- **Information supplied**:

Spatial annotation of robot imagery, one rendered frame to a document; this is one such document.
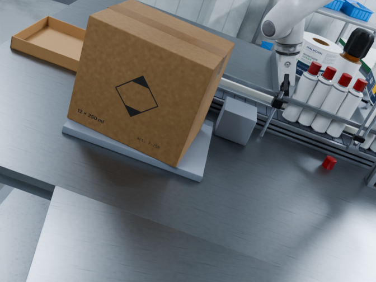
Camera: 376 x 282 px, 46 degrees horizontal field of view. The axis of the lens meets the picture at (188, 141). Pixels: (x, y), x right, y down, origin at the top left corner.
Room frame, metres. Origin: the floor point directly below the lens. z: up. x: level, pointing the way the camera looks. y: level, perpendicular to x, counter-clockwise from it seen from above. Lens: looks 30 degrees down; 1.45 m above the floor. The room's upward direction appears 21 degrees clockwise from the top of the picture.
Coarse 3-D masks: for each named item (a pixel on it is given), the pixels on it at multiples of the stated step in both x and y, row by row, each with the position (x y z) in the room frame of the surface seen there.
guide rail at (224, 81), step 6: (222, 78) 1.41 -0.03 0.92; (222, 84) 1.40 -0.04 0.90; (228, 84) 1.40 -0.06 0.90; (234, 84) 1.40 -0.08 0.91; (240, 84) 1.41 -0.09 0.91; (240, 90) 1.40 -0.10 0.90; (246, 90) 1.41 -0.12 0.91; (252, 90) 1.41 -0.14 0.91; (258, 96) 1.41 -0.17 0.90; (264, 96) 1.41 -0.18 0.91; (270, 96) 1.41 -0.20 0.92; (270, 102) 1.41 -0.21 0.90; (348, 126) 1.42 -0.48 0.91; (354, 132) 1.42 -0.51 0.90
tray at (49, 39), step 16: (48, 16) 1.47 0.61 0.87; (32, 32) 1.36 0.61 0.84; (48, 32) 1.42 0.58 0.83; (64, 32) 1.47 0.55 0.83; (80, 32) 1.48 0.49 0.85; (16, 48) 1.21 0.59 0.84; (32, 48) 1.22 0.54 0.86; (48, 48) 1.30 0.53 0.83; (64, 48) 1.35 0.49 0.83; (80, 48) 1.39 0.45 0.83; (64, 64) 1.22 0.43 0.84
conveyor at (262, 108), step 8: (216, 96) 1.33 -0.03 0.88; (224, 96) 1.35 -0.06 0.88; (232, 96) 1.38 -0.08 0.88; (240, 96) 1.40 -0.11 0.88; (256, 104) 1.39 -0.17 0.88; (264, 104) 1.42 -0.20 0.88; (264, 112) 1.35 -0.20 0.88; (280, 112) 1.40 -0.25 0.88; (280, 120) 1.34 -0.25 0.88; (304, 128) 1.35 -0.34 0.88; (320, 136) 1.34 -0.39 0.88; (328, 136) 1.36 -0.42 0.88; (344, 136) 1.41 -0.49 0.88; (344, 144) 1.35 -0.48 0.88; (368, 152) 1.36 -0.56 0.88
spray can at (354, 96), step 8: (360, 80) 1.38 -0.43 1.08; (352, 88) 1.39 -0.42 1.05; (360, 88) 1.37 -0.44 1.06; (352, 96) 1.37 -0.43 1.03; (360, 96) 1.37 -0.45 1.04; (344, 104) 1.37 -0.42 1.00; (352, 104) 1.36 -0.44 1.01; (336, 112) 1.38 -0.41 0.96; (344, 112) 1.36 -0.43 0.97; (352, 112) 1.37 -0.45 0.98; (336, 120) 1.37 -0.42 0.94; (328, 128) 1.38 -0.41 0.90; (336, 128) 1.36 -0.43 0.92; (336, 136) 1.37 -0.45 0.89
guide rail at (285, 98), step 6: (228, 78) 1.33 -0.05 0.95; (234, 78) 1.33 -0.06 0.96; (240, 78) 1.34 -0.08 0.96; (246, 84) 1.33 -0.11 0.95; (252, 84) 1.33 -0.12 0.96; (258, 90) 1.33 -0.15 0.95; (264, 90) 1.33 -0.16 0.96; (270, 90) 1.34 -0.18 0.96; (294, 102) 1.34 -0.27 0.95; (300, 102) 1.34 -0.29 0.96; (306, 108) 1.34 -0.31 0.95; (312, 108) 1.34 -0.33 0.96; (318, 108) 1.35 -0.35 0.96; (324, 114) 1.34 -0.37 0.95; (330, 114) 1.34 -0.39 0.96; (342, 120) 1.35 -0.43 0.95; (348, 120) 1.35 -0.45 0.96; (354, 126) 1.35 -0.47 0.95; (366, 126) 1.35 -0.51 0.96; (372, 132) 1.35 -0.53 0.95
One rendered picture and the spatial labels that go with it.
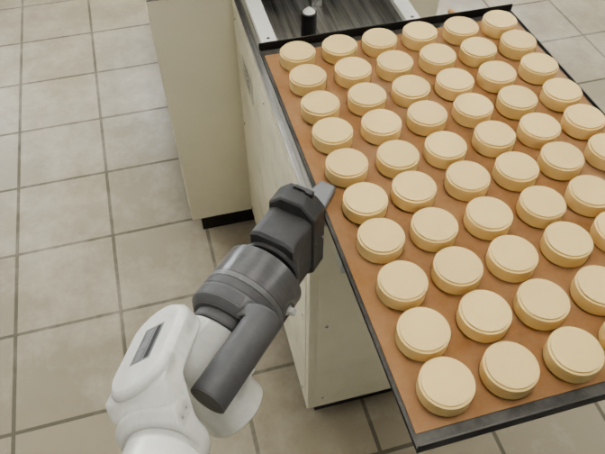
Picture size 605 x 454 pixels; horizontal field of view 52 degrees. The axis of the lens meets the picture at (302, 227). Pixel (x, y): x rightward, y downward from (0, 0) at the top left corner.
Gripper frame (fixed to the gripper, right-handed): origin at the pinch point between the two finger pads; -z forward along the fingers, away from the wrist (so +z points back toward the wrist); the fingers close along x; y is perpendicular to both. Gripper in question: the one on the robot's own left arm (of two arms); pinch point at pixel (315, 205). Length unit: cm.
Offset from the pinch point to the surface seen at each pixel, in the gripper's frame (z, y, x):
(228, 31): -63, 58, -31
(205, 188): -55, 66, -83
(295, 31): -57, 36, -21
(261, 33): -45, 36, -15
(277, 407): -15, 17, -105
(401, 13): -65, 16, -15
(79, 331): -6, 79, -105
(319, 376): -17, 7, -79
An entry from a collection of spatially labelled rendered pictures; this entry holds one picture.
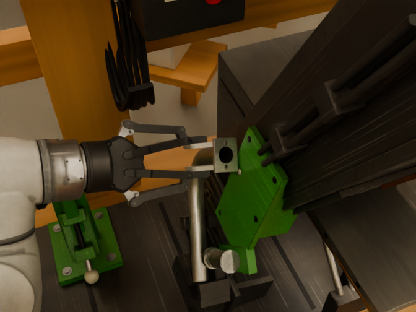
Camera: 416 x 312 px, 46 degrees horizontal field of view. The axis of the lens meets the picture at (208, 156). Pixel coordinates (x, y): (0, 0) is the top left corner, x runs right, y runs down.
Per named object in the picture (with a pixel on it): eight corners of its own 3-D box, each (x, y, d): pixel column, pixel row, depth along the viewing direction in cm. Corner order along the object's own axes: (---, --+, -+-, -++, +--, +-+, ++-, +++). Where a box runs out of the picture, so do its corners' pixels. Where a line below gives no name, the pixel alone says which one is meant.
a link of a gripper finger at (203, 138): (174, 145, 77) (173, 126, 77) (203, 142, 80) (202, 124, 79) (178, 145, 76) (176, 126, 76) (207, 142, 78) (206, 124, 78)
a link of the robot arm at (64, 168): (40, 138, 64) (86, 135, 66) (33, 139, 72) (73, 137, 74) (46, 207, 64) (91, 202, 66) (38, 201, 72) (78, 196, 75)
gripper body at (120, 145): (88, 199, 67) (152, 191, 71) (83, 137, 67) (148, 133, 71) (78, 195, 74) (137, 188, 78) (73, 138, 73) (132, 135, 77)
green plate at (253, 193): (281, 256, 85) (329, 172, 72) (239, 264, 82) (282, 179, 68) (253, 206, 92) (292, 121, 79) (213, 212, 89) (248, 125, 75)
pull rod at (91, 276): (101, 283, 95) (96, 268, 90) (87, 288, 94) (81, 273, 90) (95, 259, 98) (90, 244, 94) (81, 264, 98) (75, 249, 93)
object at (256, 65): (363, 186, 115) (407, 71, 89) (244, 226, 107) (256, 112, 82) (323, 134, 126) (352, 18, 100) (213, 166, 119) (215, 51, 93)
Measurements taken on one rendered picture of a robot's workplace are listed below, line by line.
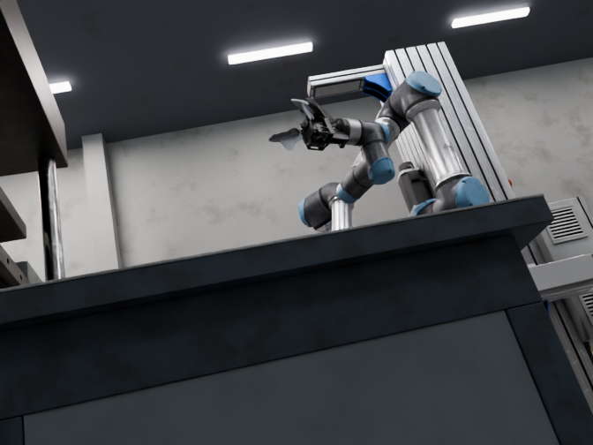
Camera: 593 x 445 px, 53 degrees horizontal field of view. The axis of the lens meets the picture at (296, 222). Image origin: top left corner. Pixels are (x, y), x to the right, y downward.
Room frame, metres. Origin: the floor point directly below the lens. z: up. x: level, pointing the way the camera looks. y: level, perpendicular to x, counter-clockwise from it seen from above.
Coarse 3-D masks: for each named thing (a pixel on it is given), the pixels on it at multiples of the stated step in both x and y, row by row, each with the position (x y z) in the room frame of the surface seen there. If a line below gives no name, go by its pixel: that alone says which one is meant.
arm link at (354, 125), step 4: (348, 120) 1.42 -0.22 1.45; (352, 120) 1.43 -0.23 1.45; (356, 120) 1.43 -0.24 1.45; (348, 124) 1.42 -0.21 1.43; (352, 124) 1.42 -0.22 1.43; (356, 124) 1.43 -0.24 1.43; (360, 124) 1.44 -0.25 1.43; (352, 128) 1.42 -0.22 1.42; (356, 128) 1.43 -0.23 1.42; (360, 128) 1.44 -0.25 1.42; (352, 132) 1.43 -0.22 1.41; (356, 132) 1.43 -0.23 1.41; (360, 132) 1.44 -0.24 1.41; (348, 136) 1.43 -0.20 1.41; (352, 136) 1.43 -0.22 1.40; (356, 136) 1.44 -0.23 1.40; (360, 136) 1.45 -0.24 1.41; (352, 140) 1.45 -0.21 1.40; (356, 140) 1.46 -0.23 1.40; (348, 144) 1.47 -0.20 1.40; (352, 144) 1.47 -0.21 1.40
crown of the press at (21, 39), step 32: (0, 0) 1.05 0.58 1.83; (0, 32) 1.12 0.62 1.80; (0, 64) 1.23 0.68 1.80; (32, 64) 1.34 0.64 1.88; (0, 96) 1.35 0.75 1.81; (32, 96) 1.38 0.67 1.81; (0, 128) 1.48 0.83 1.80; (32, 128) 1.52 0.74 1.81; (0, 160) 1.64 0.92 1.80; (32, 160) 1.68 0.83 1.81; (64, 160) 1.73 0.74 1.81
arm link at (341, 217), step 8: (328, 184) 2.05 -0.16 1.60; (336, 184) 2.04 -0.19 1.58; (328, 192) 2.04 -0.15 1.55; (336, 192) 2.01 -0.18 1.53; (328, 200) 2.05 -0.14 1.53; (336, 200) 2.01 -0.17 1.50; (336, 208) 2.00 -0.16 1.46; (344, 208) 2.00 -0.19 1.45; (352, 208) 2.06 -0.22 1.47; (336, 216) 1.99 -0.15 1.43; (344, 216) 1.98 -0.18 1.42; (336, 224) 1.97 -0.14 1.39; (344, 224) 1.97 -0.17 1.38
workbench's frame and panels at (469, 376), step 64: (256, 256) 0.61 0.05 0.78; (320, 256) 0.63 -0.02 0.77; (384, 256) 0.66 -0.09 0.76; (448, 256) 0.68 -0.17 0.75; (512, 256) 0.70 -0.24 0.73; (0, 320) 0.55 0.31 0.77; (64, 320) 0.58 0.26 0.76; (128, 320) 0.60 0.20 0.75; (192, 320) 0.61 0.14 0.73; (256, 320) 0.63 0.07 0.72; (320, 320) 0.64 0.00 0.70; (384, 320) 0.66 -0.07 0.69; (448, 320) 0.67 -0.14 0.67; (512, 320) 0.69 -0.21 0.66; (0, 384) 0.57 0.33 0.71; (64, 384) 0.58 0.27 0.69; (128, 384) 0.59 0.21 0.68; (192, 384) 0.61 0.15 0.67; (256, 384) 0.62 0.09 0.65; (320, 384) 0.64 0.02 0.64; (384, 384) 0.66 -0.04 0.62; (448, 384) 0.67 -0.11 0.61; (512, 384) 0.69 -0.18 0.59; (576, 384) 0.70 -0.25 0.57
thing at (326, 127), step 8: (304, 120) 1.38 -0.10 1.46; (312, 120) 1.36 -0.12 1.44; (320, 120) 1.38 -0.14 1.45; (328, 120) 1.38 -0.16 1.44; (336, 120) 1.43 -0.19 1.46; (344, 120) 1.41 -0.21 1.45; (304, 128) 1.39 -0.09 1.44; (312, 128) 1.36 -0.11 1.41; (320, 128) 1.35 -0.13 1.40; (328, 128) 1.37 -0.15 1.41; (336, 128) 1.43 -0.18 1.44; (344, 128) 1.41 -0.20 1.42; (304, 136) 1.40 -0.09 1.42; (312, 136) 1.37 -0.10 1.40; (320, 136) 1.38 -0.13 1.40; (328, 136) 1.39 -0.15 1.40; (336, 136) 1.40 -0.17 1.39; (344, 136) 1.41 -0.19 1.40; (312, 144) 1.39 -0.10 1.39; (320, 144) 1.40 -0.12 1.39; (328, 144) 1.41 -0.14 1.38; (344, 144) 1.43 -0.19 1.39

- **Instructions to follow**: From the opening line of the entries above to the line that holds "Camera: 376 x", inclusive, reproduce each line exactly and omit any picture.

- **Worked solution**:
Spatial annotation of robot imagery, one rendered frame to a document; this is one such document.
Camera: 376 x 282 px, 46 degrees horizontal field of view. The axis of the lens meets the picture at (188, 141). Pixels: (x, y), x right, y down, origin at the top left corner.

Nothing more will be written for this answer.